Variance of Bernoulli

Let $X \sim \text{Bernoulli}(p)$ . What is $Var(X)$ ?

$\begin{align*} Var(X) &= E[(X-p)^2]\\ &= E[(X - p)^2 | X = 1]p + E[(X - p)^2 | X = 0](1-p)\\ &= (1 - E[X])^2p + (0 - E[X])^2(1 - p)\\ &= (1 - p)^2p + (0 - p)^2(1 - p)\\ &= p(1-p)\\ \end{align*}$

where we know $E[X] = p$ for Bernoulli.

You can't condition of Variance like $Var(X) \neq Var(X | X = 1)p + Var(X | X = 0)(1 - p) = 0 + 0 = 0$ Also, If you have

$X = 0.6Y + 0.4Z$

Then it is wrong to say $X^2 = (0.6Y + 0.4Z)^2$ . Instead, you should say:

$X^2 = 0.6Y^2 + 0.4Z^2$

Other potential definitions of variance:

$Var(X) = E[X - E[X]] = E[X] - E[X] = 0$ : bad
$Var(X) = E[|X - E[X]|]$ : good, but without nice properties
$Var(X) = E[e^{X - E[X]}]$ : number too big, without nice properties
$Var(X) = E[(X - E[X])^3]$ : number too big, without nice properties
$Var(X) = \sqrt{E[e^{X - E[X]}]}$ : standard deviation ( $Var(X) = \sigma_X^2$ )

Variance of Binomial

Let $X \sim \text{Binomial}(n, p) = X_1 + X_2 + ... + X_n$ for $X_i = \begin{cases} 1 & \text{if success}\\ 0 & \text{otherwise} \end{cases}$

$\begin{align*} &Var(X)\\ =&Var(\text{Binomial}(n, p))\\ =&Var(X_1 + X_2 + ... + X_n)\\ =&Var(X_1) + Var(X_2) + ... + Var(X_n) \tag{by independence}\\ =&nVar(X_i) \tag{by equal distribution}\\ =&np(1-p) \tag{by variance of Bernoulli}\\ \end{align*}$

We now can compute $E[X^2] = Var(X) + E[X]^2 = np(1-p) + (np)^2$

Variance of Geometric

$Var(\text{Geometric}(p)) = \frac{1 - p}{p^2}$

Variance of Poisson

Let $X \sim \text{Poisson}$ , what is $Var(X)$ ?

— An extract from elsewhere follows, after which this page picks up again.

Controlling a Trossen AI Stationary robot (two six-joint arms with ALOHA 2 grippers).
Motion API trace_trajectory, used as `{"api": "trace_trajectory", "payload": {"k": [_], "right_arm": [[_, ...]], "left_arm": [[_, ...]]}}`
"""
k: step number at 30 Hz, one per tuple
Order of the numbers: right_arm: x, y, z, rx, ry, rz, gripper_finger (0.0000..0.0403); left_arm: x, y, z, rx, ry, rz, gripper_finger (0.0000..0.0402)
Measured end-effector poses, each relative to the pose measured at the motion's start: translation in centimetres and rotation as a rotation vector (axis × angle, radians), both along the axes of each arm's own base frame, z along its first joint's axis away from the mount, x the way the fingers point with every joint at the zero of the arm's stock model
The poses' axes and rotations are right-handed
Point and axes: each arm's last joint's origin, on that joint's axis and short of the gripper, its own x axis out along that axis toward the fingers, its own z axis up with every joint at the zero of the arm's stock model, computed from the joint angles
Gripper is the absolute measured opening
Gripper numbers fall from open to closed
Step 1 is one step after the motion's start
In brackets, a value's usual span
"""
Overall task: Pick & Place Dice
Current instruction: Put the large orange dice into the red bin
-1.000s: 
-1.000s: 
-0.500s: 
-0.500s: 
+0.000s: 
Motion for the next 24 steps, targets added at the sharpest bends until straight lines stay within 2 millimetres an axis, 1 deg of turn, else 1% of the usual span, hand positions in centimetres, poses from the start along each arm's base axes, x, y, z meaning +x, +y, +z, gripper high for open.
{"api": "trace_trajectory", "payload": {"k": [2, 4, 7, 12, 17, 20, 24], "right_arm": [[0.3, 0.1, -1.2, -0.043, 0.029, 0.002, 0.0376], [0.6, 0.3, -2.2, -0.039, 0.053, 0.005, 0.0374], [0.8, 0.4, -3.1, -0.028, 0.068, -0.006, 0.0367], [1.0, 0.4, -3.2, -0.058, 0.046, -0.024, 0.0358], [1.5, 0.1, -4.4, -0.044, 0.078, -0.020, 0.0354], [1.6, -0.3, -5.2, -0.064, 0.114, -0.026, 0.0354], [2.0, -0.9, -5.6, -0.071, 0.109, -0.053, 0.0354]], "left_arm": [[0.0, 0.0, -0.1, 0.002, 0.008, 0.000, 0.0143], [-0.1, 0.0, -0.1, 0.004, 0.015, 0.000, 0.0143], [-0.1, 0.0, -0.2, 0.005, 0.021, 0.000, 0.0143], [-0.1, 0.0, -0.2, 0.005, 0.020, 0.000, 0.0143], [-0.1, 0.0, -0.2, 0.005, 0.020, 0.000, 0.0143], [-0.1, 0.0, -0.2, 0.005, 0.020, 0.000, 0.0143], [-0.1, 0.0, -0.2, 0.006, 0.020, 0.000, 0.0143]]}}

$\begin{align*} &Var(X)\\ =& E[(X - E[X])^2]\\ =& E[X^2] - E[X]^2\\ =& (\sum_{x = 0}^\infty x^2 Pr\{X = x\}) - \lambda^2\\ =& (\sum_{x = 0}^\infty x^2 \frac{\lambda^xe^{-\lambda}}{x!}) - \lambda^2\\ =& (\sum_{x = 1}^\infty x \frac{\lambda^xe^{-\lambda}}{(x-1)!}) - \lambda^2\\ =& (\lambda e^{-\lambda}\sum_{x = 1}^\infty x \frac{\lambda^{x-1}}{(x-1)!}) - \lambda^2\\ =& (\lambda e^{-\lambda}\sum_{x = 1}^\infty (1+(x-1)) \frac{\lambda^{x-1}}{(x-1)!}) - \lambda^2\\ =& ((\lambda e^{-\lambda}\sum_{x = 1}^\infty (x-1) \frac{\lambda^{x-1}}{(x-1)!}) + (\lambda e^{-\lambda}\sum_{x = 1}^\infty \frac{\lambda^{x-1}}{(x-1)!})) - \lambda^2\\ =& \lambda e^{-\lambda}(\sum_{x = 1}^\infty (x-1) \frac{\lambda^{x-1}}{(x-1)!}) + \lambda - \lambda^2 \tag{same as expectation of Poisson}\\ =& \lambda^2 e^{-\lambda}(\sum_{x = 2}^\infty \frac{\lambda^{x-2}}{(x-2)!}) + \lambda - \lambda^2\\ =& \lambda^2 e^{-\lambda}e^{\lambda} + \lambda - \lambda^2\\ =& \lambda^2 + \lambda - \lambda^2\\ =& \lambda\\ \end{align*}$

Measure in Different Scale

Observe the variance is different when measured in different scale.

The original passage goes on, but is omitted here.